[Saved entries]
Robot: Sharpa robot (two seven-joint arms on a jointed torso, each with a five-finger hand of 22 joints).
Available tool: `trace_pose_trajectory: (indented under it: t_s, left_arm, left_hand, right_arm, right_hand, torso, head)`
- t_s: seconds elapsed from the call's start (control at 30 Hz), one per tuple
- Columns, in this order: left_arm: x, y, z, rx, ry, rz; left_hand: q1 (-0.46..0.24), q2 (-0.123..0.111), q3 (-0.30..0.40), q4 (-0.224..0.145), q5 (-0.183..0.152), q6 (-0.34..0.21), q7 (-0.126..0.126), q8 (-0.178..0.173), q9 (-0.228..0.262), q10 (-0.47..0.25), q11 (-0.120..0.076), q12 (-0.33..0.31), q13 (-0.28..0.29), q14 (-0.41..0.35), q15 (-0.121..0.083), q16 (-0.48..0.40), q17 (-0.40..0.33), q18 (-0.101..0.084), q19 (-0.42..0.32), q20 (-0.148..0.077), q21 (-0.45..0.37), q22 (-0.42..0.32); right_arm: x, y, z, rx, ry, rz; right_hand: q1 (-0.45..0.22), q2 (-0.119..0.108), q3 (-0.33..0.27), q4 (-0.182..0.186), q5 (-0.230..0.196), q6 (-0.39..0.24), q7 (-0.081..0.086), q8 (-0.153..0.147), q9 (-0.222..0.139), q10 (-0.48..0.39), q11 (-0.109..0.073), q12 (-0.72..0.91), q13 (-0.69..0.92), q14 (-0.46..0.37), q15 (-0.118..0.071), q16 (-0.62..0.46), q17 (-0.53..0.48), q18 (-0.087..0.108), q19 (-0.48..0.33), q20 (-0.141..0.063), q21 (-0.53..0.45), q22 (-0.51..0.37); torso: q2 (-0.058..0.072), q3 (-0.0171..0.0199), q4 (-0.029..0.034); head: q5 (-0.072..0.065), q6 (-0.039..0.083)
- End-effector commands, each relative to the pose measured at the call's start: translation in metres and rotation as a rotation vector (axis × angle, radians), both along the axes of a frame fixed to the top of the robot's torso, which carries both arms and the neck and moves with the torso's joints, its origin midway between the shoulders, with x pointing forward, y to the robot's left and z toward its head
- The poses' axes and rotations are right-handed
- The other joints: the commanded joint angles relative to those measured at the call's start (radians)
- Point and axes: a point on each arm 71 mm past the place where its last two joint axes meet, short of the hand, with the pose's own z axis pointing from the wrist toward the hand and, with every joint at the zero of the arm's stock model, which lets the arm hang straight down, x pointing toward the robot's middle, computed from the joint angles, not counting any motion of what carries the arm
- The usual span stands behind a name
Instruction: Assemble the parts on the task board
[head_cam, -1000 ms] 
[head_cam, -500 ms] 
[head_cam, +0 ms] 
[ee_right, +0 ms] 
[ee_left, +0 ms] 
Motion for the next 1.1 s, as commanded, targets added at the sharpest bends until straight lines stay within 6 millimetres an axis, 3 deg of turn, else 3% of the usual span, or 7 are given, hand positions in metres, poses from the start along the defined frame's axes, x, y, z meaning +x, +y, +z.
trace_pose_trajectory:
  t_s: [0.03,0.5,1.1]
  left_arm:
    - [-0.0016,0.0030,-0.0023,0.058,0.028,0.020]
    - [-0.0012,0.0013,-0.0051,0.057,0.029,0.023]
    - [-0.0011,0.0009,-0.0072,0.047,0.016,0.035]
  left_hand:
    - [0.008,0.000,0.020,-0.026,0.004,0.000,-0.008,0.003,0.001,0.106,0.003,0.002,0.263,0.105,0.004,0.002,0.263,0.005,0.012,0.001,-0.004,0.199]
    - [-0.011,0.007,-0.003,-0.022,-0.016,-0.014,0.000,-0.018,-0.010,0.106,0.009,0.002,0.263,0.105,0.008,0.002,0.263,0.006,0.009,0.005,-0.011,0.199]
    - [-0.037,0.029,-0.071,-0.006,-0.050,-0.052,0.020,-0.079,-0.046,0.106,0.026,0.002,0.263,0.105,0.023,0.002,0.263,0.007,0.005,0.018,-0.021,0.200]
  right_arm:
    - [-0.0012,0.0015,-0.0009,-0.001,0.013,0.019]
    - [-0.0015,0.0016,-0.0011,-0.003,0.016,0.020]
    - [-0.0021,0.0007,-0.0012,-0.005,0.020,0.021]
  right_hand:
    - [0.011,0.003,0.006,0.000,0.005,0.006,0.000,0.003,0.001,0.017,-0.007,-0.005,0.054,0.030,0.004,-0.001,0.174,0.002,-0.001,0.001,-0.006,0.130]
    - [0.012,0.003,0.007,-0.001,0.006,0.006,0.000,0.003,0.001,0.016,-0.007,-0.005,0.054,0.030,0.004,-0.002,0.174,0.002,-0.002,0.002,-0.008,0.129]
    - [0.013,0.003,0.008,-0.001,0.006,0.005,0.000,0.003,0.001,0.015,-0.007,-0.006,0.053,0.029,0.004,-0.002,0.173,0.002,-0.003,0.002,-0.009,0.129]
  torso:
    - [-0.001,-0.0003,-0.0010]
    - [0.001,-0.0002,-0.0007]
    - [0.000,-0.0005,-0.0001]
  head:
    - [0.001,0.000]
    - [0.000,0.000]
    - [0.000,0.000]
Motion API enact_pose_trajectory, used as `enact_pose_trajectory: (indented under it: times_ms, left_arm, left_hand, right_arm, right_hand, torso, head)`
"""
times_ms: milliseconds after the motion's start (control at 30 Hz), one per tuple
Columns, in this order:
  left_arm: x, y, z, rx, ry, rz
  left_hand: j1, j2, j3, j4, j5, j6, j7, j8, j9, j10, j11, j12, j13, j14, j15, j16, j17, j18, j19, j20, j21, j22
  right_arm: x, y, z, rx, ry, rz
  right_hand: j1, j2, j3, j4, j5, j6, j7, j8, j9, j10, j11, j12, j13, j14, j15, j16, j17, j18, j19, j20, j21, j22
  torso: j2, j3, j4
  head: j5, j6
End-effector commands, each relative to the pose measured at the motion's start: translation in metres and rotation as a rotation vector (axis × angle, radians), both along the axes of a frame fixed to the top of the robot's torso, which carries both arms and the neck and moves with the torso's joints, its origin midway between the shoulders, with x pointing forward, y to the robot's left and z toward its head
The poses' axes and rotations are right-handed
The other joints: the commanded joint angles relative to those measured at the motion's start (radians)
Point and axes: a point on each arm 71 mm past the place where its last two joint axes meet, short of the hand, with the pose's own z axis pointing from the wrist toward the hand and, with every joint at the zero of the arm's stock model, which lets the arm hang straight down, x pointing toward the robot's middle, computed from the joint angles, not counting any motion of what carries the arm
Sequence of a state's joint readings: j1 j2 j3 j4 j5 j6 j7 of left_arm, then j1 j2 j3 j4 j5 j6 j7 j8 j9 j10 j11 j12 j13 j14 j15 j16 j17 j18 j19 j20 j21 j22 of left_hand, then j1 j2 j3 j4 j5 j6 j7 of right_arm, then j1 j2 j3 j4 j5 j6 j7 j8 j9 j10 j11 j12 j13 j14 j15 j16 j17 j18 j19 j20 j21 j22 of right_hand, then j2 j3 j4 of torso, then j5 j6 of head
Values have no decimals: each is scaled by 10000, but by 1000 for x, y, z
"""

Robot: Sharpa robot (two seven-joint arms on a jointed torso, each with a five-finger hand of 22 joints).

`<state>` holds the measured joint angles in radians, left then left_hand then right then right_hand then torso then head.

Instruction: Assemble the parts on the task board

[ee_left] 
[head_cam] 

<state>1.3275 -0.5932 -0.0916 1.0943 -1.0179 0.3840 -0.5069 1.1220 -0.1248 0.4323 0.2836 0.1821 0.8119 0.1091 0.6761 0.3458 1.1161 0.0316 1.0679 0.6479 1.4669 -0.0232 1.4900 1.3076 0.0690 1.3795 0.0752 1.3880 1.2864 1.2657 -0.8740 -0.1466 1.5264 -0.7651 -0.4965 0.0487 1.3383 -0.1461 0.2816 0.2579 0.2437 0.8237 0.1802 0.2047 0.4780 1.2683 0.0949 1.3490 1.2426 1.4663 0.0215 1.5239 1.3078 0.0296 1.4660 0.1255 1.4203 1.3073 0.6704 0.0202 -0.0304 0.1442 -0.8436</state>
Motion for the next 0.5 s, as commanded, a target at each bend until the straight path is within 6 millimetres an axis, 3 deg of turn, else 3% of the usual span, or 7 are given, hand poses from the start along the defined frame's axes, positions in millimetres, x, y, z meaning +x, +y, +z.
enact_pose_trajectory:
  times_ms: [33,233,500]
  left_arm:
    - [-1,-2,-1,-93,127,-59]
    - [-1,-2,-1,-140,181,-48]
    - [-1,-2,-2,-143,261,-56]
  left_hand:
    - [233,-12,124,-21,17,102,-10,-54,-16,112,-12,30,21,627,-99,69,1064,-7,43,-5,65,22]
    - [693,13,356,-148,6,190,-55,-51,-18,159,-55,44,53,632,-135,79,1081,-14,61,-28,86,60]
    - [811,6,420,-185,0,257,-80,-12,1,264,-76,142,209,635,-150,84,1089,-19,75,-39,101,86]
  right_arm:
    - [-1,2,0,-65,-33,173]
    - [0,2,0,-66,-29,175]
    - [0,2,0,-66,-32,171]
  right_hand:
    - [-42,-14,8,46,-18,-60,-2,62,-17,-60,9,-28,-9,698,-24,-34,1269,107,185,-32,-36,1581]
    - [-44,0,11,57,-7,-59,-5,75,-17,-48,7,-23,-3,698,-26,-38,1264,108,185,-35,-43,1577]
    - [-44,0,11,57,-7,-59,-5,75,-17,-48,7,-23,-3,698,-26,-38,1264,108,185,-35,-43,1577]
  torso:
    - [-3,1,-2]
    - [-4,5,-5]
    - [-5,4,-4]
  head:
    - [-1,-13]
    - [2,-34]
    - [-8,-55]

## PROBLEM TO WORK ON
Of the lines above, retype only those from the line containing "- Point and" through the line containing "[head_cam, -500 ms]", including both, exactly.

## RESPONSE
- Point and axes: a point on each arm 71 mm past the place where its last two joint axes meet, short of the hand, with the pose's own z axis pointing from the wrist toward the hand and, with every joint at the zero of the arm's stock model, which lets the arm hang straight down, x pointing toward the robot's middle, computed from the joint angles, not counting any motion of what carries the arm
- The usual span stands behind a name
Instruction: Assemble the parts on the task board
[head_cam, -1000 ms] 
[head_cam, -500 ms] 

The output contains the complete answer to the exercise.